Stored records:
....................

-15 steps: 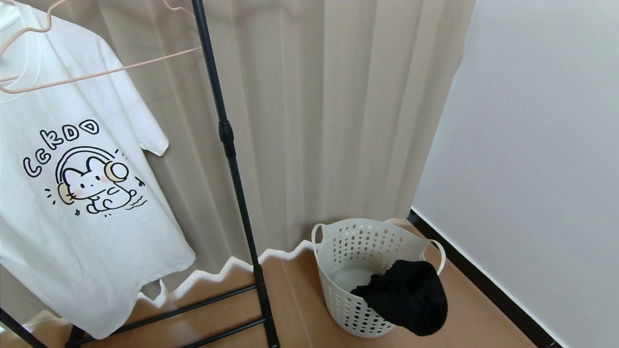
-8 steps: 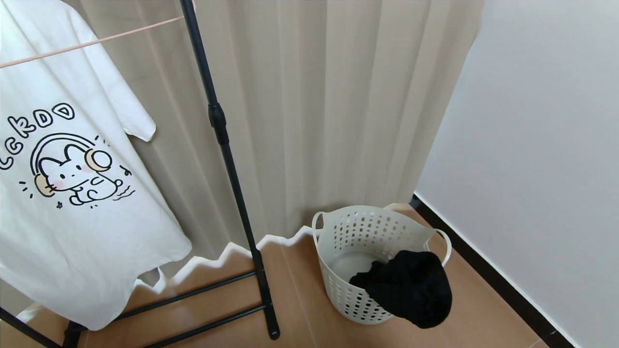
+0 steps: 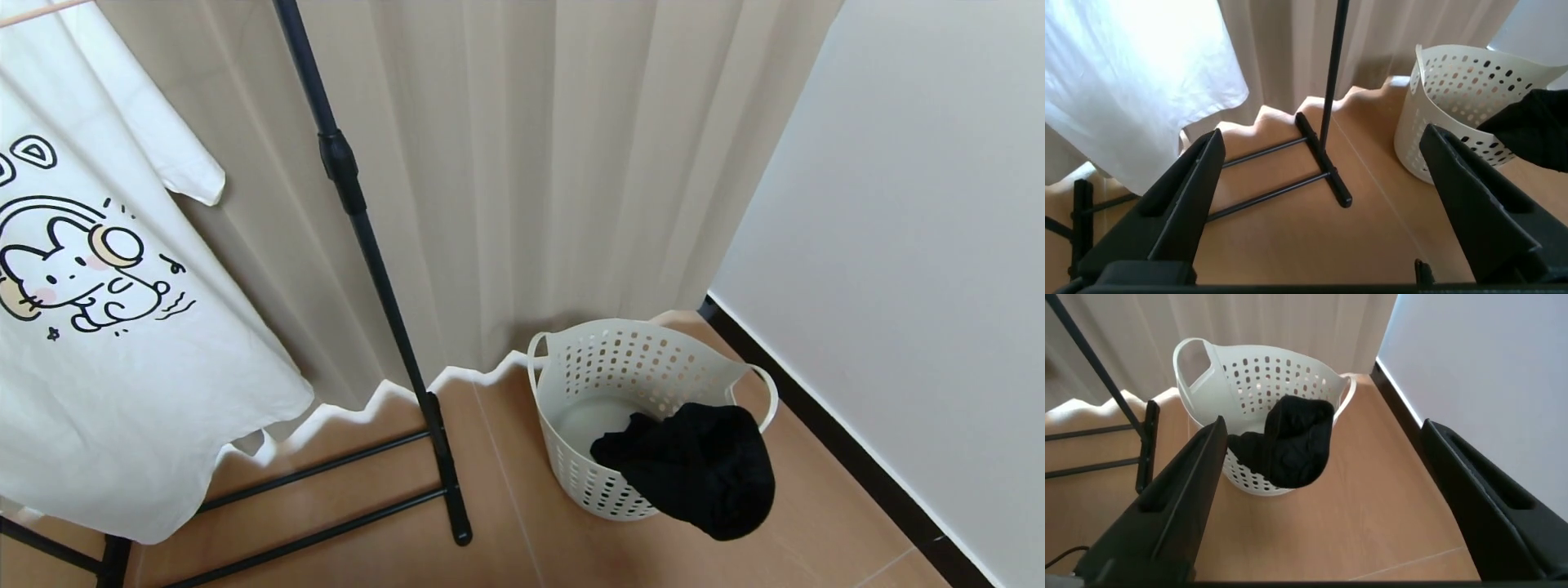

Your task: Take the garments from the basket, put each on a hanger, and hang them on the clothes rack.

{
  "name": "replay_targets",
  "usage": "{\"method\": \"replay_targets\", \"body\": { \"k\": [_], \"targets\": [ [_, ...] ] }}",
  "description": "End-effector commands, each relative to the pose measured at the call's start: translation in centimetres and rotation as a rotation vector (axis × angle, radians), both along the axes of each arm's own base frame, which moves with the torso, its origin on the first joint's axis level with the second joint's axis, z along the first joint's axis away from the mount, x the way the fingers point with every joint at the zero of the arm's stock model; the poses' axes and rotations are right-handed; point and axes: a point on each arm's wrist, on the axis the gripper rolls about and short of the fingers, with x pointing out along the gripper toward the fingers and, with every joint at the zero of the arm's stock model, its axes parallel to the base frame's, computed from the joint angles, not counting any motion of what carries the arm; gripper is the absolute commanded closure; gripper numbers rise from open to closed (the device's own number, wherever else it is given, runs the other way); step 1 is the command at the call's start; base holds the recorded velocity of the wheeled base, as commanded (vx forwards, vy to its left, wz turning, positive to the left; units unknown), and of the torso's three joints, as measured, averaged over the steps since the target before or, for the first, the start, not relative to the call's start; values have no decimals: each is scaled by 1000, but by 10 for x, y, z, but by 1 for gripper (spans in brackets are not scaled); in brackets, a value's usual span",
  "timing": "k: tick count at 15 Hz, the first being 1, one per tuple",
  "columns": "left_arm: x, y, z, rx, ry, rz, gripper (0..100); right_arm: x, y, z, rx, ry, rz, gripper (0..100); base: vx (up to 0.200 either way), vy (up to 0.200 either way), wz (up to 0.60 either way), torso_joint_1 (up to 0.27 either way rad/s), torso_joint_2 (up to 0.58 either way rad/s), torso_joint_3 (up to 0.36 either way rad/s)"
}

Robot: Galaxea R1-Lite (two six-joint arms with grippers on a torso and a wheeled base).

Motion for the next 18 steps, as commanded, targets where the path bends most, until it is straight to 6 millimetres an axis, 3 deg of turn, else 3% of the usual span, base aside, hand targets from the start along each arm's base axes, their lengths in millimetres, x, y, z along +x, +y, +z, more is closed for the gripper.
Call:
{"method": "replay_targets", "body": {
  "k": [1,15,18],
  "targets": [
    [0,0,0,0,2,1,0,0,0,0,-1,1,0,0,0,0,0,7,2,-193],
    [0,0,0,0,2,-1,0,0,0,0,-30,6,7,0,0,0,0,3,4,-197],
    [0,0,0,4,2,-1,0,20,0,8,-37,240,14,0,0,0,0,2,2,-180]
  ]
}}
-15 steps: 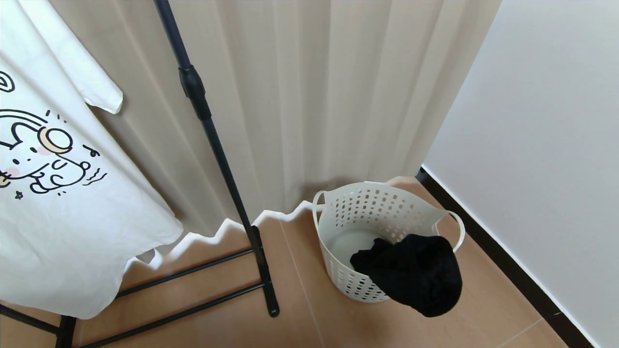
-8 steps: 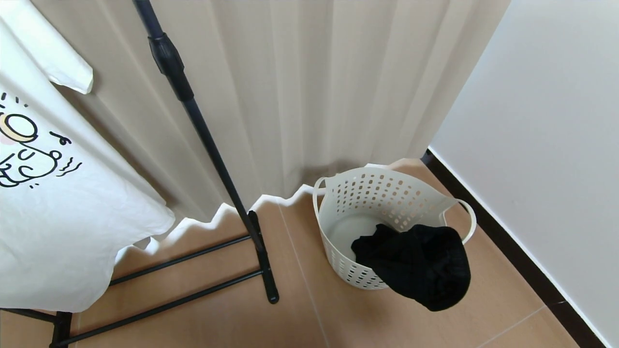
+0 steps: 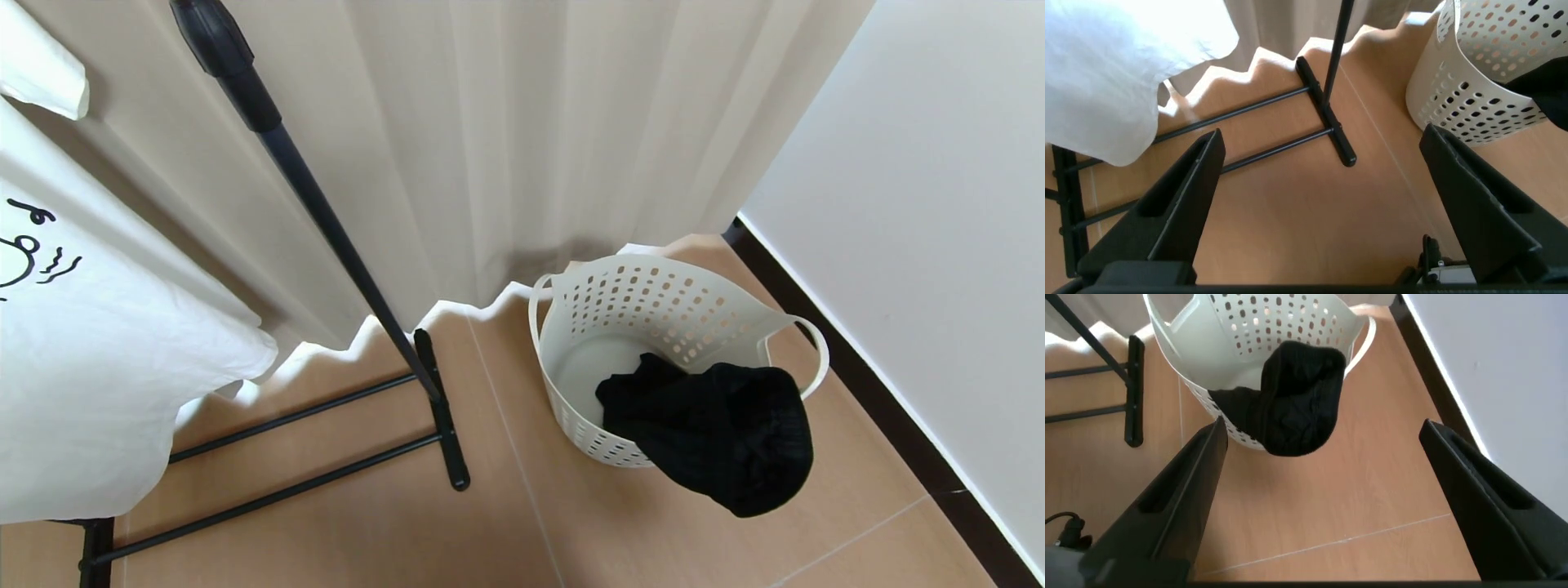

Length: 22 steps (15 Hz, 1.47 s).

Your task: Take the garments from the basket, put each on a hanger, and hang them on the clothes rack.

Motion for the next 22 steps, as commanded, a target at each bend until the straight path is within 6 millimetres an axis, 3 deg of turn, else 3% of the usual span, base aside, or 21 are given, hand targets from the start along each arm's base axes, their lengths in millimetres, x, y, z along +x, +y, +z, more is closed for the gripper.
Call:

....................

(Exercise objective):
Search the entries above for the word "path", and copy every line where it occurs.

(Response to this exercise):
Motion for the next 18 steps, as commanded, targets where the path bends most, until it is straight to 6 millimetres an axis, 3 deg of turn, else 3% of the usual span, base aside, hand targets from the start along each arm's base axes, their lengths in millimetres, x, y, z along +x, +y, +z, more is closed for the gripper.
Motion for the next 22 steps, as commanded, a target at each bend until the straight path is within 6 millimetres an axis, 3 deg of turn, else 3% of the usual span, base aside, or 21 are given, hand targets from the start along each arm's base axes, their lengths in millimetres, x, y, z along +x, +y, +z, more is closed for the gripper.

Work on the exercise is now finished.